Proposed train station in California, United States

King City Multimodal Transportation Center is a planned transit hub in King City, California. It is expected to become a stop along the daily Amtrak Coast Starlight as well as future regional rail services in Monterey County in addition to serving as a regional bus hub. Located at Pearl Street and First Street, it will reestablish rail service to King City after Southern Pacific closed its King City station in the 1940s.
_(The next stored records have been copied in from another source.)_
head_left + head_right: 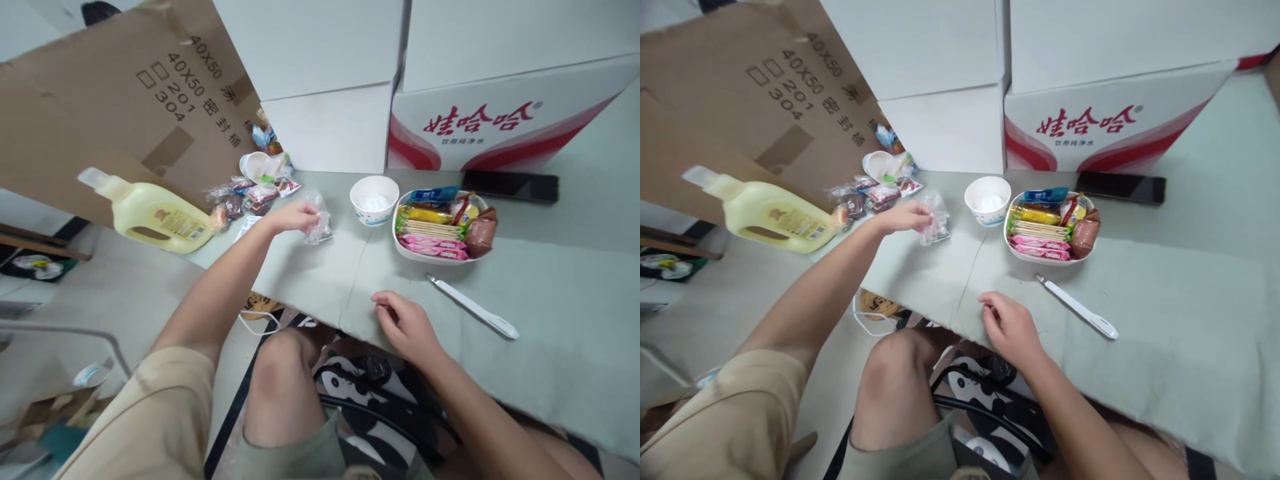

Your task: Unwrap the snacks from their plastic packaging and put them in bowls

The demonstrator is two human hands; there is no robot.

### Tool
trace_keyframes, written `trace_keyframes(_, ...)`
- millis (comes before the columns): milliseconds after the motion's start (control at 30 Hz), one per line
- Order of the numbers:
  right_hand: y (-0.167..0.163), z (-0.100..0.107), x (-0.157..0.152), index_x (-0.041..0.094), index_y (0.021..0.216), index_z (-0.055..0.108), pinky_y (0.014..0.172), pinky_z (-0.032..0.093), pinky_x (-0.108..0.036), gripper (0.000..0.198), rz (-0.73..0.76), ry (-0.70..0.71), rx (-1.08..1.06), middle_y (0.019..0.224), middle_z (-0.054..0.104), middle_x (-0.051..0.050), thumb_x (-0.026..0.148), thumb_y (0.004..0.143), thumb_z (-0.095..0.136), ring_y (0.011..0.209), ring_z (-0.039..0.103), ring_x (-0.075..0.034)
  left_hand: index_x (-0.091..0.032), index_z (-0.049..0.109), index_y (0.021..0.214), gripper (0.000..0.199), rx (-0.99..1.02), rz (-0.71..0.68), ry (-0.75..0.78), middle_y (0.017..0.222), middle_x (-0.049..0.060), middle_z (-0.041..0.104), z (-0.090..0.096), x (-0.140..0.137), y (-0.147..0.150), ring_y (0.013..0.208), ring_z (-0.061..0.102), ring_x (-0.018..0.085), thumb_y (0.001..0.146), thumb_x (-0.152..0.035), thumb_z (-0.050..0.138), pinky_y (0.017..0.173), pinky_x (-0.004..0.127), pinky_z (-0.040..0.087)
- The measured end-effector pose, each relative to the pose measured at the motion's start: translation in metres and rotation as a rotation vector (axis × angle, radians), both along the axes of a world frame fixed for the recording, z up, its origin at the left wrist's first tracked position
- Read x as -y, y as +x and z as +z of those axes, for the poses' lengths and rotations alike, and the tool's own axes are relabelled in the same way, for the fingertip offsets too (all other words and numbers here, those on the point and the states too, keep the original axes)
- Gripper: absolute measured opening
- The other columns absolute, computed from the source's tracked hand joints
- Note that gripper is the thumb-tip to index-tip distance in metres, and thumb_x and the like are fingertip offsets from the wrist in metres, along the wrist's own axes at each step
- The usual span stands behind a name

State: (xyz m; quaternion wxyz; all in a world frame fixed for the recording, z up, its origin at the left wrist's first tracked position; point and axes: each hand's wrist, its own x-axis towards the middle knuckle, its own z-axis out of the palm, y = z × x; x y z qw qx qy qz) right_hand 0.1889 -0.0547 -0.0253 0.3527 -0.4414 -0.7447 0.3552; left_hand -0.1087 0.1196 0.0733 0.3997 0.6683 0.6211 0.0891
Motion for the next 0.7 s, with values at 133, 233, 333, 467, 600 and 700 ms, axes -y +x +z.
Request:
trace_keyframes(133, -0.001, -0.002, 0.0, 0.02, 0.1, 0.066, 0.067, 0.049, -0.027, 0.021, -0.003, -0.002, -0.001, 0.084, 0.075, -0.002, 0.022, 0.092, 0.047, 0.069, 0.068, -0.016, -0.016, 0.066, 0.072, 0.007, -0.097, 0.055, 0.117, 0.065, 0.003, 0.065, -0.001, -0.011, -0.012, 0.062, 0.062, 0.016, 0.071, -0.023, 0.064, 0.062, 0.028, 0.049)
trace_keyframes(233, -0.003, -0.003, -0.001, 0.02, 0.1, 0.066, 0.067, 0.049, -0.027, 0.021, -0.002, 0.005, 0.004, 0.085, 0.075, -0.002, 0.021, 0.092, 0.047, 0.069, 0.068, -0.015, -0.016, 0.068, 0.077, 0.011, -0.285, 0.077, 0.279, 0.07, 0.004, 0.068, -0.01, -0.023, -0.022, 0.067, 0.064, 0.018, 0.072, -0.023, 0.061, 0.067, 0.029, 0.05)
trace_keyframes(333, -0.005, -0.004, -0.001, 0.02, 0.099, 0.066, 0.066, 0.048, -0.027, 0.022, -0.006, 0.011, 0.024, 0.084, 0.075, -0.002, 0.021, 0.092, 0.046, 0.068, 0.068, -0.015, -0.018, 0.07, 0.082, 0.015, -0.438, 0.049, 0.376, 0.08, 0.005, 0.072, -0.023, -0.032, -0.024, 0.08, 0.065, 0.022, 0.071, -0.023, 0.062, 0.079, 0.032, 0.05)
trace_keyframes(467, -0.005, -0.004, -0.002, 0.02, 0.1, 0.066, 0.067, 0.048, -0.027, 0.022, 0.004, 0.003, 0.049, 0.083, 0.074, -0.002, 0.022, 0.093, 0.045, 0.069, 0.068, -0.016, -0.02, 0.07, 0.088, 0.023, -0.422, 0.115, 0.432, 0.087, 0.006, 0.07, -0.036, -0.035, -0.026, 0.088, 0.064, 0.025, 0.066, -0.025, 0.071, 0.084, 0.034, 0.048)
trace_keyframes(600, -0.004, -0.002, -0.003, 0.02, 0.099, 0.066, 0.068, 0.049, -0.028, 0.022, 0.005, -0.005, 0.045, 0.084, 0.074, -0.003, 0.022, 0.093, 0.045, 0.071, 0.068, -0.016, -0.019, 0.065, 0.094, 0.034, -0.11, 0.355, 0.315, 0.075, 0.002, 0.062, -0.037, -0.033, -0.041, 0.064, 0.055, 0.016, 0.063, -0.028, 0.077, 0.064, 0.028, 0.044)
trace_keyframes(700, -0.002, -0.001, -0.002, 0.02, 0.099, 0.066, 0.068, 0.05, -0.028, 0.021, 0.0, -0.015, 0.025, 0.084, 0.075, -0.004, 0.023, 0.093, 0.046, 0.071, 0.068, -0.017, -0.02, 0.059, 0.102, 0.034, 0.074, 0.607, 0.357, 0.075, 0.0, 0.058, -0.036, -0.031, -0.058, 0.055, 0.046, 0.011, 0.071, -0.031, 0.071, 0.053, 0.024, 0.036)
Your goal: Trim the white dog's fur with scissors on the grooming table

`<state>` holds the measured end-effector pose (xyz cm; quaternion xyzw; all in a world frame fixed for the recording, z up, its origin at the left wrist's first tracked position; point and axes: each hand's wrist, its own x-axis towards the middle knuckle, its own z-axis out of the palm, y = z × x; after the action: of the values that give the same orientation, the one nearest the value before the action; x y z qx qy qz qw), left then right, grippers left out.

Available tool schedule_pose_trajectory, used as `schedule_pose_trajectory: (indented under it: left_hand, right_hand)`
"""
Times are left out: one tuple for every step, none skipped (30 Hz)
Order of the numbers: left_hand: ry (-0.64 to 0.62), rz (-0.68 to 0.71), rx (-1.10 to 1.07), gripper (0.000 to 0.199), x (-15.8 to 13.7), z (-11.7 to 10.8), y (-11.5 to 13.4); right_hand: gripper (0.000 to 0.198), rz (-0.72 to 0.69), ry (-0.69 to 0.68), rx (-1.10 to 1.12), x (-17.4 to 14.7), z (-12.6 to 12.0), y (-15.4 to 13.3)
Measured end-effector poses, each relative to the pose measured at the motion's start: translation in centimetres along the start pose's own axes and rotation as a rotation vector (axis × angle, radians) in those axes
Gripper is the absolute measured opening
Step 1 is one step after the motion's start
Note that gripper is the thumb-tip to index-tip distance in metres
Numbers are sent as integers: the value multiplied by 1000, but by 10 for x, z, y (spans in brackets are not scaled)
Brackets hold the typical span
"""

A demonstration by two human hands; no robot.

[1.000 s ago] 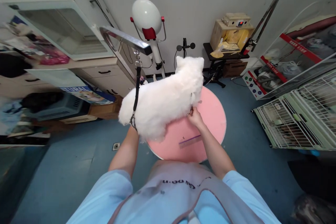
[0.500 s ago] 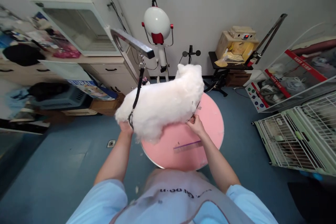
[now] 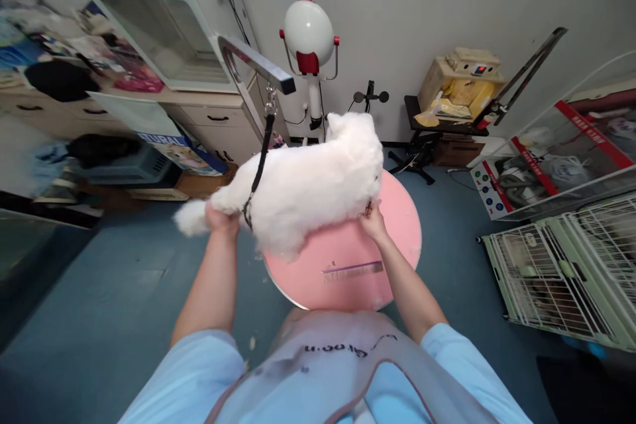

Construction is expected to begin in 2028 or 2029. Funding was partially provided by the California Transit and Intercity Rail Capital Program, as well as the State Rail Assistance Program via gas tax revenue from the Road Repair and Accountability Act.

The station will be built in phases, with the first phase consisting of the passenger platforms and a staging area for soldiers from nearby Fort Hunter Liggett. The level crossing at Pearl Street will be closed with Broadway extended across the tracks, allowing better pedestrian and vehicle access. Costs of the first phase are set at $51 million. A further phase of construction will feature a station building.